Alzi la mano chi non ha a casa un lavoretto di Natale di suo figlio, di suo nipote o di suo fratello. Eccolo! Arrivati alle vacanze dicembrine, spunta puntuale. Saggio finale e lavoretto. Tutti nella vita, a scuola, abbiamo fatto una pigna colorata, il centrotavola con la candela rossa, l’alberello di carta, la pallina dipinta, la ghirlanda con la pasta, le decorazioni con le cannucce. Le abbiamo fatte noi, le facevano i nostri genitori, le fanno i nostri figli, li faranno i nostri nipoti.

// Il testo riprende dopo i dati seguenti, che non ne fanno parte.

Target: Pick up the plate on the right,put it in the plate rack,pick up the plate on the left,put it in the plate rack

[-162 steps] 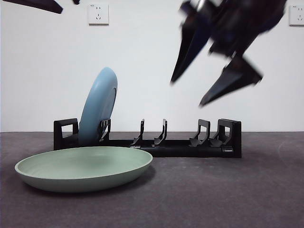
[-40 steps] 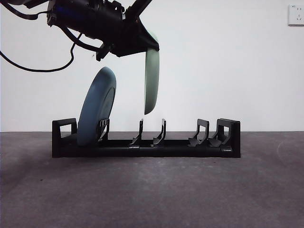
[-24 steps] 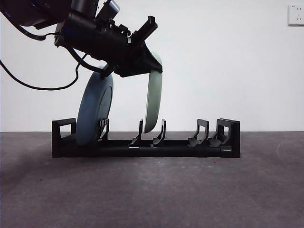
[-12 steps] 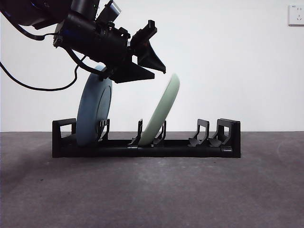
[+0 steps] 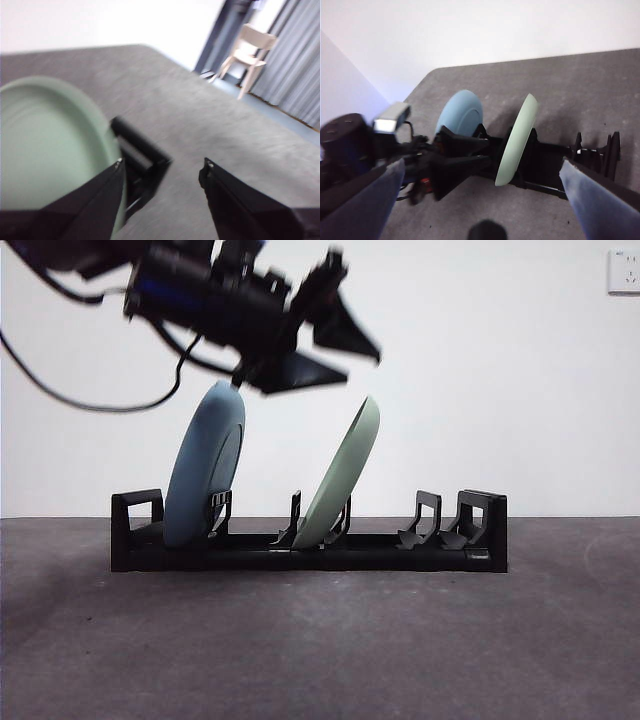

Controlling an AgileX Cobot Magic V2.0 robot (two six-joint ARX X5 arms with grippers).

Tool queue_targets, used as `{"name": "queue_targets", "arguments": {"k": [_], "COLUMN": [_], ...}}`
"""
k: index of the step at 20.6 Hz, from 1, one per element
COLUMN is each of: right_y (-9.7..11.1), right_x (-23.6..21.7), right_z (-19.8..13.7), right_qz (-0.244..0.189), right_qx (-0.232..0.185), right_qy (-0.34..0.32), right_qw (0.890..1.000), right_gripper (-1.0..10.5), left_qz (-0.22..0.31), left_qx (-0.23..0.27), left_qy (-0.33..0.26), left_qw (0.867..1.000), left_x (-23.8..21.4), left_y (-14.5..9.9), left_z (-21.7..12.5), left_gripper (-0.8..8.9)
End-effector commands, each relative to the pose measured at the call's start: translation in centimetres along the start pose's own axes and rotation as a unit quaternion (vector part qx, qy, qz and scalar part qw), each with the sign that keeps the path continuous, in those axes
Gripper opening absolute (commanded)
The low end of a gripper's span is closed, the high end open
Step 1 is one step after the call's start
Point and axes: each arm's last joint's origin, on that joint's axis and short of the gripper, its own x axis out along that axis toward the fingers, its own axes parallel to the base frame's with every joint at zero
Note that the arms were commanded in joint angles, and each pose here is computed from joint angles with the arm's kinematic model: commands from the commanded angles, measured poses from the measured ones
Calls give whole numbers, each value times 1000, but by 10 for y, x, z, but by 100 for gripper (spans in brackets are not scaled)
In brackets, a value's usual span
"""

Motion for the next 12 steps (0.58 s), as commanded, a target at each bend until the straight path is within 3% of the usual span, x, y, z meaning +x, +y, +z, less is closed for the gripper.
{"name": "queue_targets", "arguments": {"k": [1,4,7,10,12], "right_y": [0,-1,-1,-2,-4], "right_x": [1,1,1,1,1], "right_z": [0,0,-2,-6,-8], "right_qz": [-2,-3,-5,-10,-29], "right_qx": [-10,-18,-40,-45,-54], "right_qy": [1,3,14,30,39], "right_qw": [1000,1000,999,999,997], "right_gripper": [487,269,-9,-10,-10], "left_qz": [-29,-51,-61,-52,-14], "left_qx": [51,72,100,123,130], "left_qy": [-30,-58,-72,-74,-71], "left_qw": [998,994,991,988,989], "left_x": [-9,-24,-47,-73,-94], "left_y": [-24,-47,-66,-78,-85], "left_z": [18,36,52,65,72], "left_gripper": [250,204,-24,-8,-8]}}
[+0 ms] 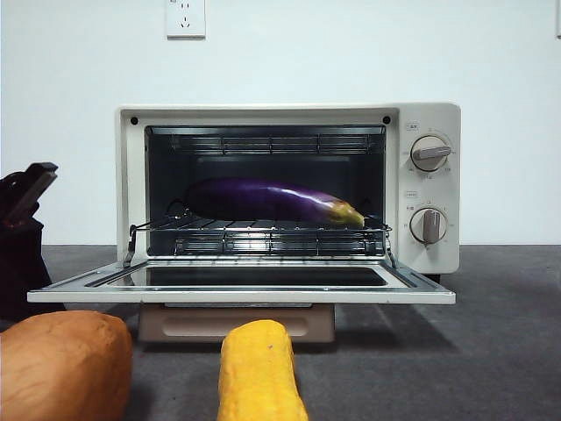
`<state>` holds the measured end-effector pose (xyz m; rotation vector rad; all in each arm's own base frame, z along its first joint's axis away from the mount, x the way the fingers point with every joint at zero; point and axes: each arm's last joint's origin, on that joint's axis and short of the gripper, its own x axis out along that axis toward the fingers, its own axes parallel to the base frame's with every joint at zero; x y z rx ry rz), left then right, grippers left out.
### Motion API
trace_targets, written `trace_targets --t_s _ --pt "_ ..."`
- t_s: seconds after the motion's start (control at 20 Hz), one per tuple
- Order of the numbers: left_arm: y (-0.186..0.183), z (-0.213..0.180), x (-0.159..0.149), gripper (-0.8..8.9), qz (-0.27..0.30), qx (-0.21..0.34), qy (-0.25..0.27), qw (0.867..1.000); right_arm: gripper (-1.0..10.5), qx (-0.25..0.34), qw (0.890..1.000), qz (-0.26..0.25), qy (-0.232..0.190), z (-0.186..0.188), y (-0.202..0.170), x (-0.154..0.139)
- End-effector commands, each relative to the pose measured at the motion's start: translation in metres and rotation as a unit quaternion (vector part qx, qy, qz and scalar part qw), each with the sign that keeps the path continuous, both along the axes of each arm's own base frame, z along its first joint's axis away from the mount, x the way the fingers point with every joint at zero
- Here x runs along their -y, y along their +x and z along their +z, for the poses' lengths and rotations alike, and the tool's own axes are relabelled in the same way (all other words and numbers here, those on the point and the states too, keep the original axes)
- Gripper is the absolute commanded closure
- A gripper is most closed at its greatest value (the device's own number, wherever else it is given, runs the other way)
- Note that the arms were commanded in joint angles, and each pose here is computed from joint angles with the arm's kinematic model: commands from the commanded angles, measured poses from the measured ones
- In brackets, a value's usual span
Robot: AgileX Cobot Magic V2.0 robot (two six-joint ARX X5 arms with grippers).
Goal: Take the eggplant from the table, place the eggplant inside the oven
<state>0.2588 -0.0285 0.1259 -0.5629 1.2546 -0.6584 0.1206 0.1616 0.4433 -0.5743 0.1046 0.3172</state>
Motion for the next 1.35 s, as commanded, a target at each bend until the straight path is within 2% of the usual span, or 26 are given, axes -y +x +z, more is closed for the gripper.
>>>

Per ore ed ore nelle scuole italiane tra novembre e dicembre si producono lavoretti per tutti i gusti. Una gara al lavoretto più bello, una competizione che non risparmia alcun bambino da decenni. Prima di Natale, a ottobre, molti insegnanti di educazione artistica non hanno mancato l’appuntamento con Halloween facendo realizzare zucche, fantasmi e lanterne. Dal 6 gennaio, scatta l’ora del carnevale e poi il lavoretto per la festa della mamma e quella del papà. Chi non è felice di vedere la propria Letizia o il proprio “cocco di papà”, tornare a casa con una splendida cravatta di carta, un portachiavi o un portafoto in creta colorato e decorato con tanti cuoricini. Non manca quello per la Santa Pasqua: coniglietti, pulcini, uova dipinte, uova fatte con la stoffa, con i brillantini colorati. Ho visto colleghe arrivare in classe “armate” di riviste che educano le maestre al lavoretto. Il tutto nelle ore di “Arte e immagine” dove i bambini dovrebbero essere educati alla scoperta del patrimonio artistico del nostro Paese, alla capacità di riconoscere i pittori e gli scultori, alla sensibilità per la bellezza, al riconoscimento delle differenze culturali attraverso l’arte. Le ore di “Arte e immagine” non sono le ore del lavoretto.

Nelle indicazioni nazionali per la scuola primaria non vi è menzionata una sola volta la parola “lavoretto”. Tra l’altro notare il trionfo del diminutivo che cela nella parola stessa una sorta di riconoscimento dell’inferiorità di quel lavoro. Nel documento citato si dice che “La disciplina arte e immagine ha la finalità di sviluppare e potenziare nell’alunno le capacità di esprimersi e comunicare in modo creativo e personale, di osservare per leggere e comprendere le immagini e le diverse creazioni artistiche, di acquisire una personale sensibilità estetica e un atteggiamento di consapevole attenzione verso il patrimonio artistico. Il percorso formativo, attento all’importanza della soggettività degli allievi, dovrà riconoscere, valorizzare e ordinare conoscenze ed esperienze acquisite dall’alunno nel campo espressivo e multimediale anche fuori dalla scuola, come elementi utili al processo di formazione della capacità di riflessione critica. La disciplina contribuisce così in modo rilevante a far sì che la scuola si apra al mondo, portandola a confrontarsi criticamente con “la cultura giovanile” e con le nuove modalità di apprendimento proposte dalle tecnologie della comunicazione”. Tutto ciò non si può certo fare con i lavoretti! E’ pur vero che tra gli obiettivi vi è quello di “elaborare creativamente produzioni personali” ma credo sia arrivata l’ora di archiviare questo retaggio della scuola anni settanta, per lasciare spazio ad una creatività che nasce dall’osservazione della realtà, dal viaggio nell’arte del nostro Paese. Si può creare ma usando la fotografia, osservando ciò che ci circonda, lavorando a contatto con la natura, persino usando gli strumenti digitali.

Viviamo in Italia, la patria di Leonardo Da Vinci e Buonarroti, di Giotto e Caravaggio ma non insegniamo ai nostri ragazzi ad apprezzare e ad amare “L’ultima cena” o “Il Giudizio Universale”. Bene ha fatto il Sole24Ore a pubblicare la collana “I maestri dell’arte”: dodici storie dei grandi protagonisti, pensate per i più piccoli.

Nel 2014 dobbiamo fare meno lavoretti e vedere più lavori dei nostri artisti, uscire dalle aule per andare a stupirci di fronte alle opere d’arte che sono il patrimonio del nostro Paese. Non possiamo più tollerare che a 10 anni un bambino non sappia dov’è il Cenacolo o chi ha realizzato il “David”. Chi insegna non può non fare i conti con i numeri forniti dall’ “Atlante dell’infanzia”: il 73% dei nostri ragazzi nell’ultimo anno non ha visitato un sito archeologico e il 60% non ha visitato una mostra. Bastano questi dati per capire che non è più tempo di lavoretti.

Ps: una promessa. Nell’anno nuovo mi impegno a lanciare una campagna contro i lavoretti e l’uso del piffero a scuola!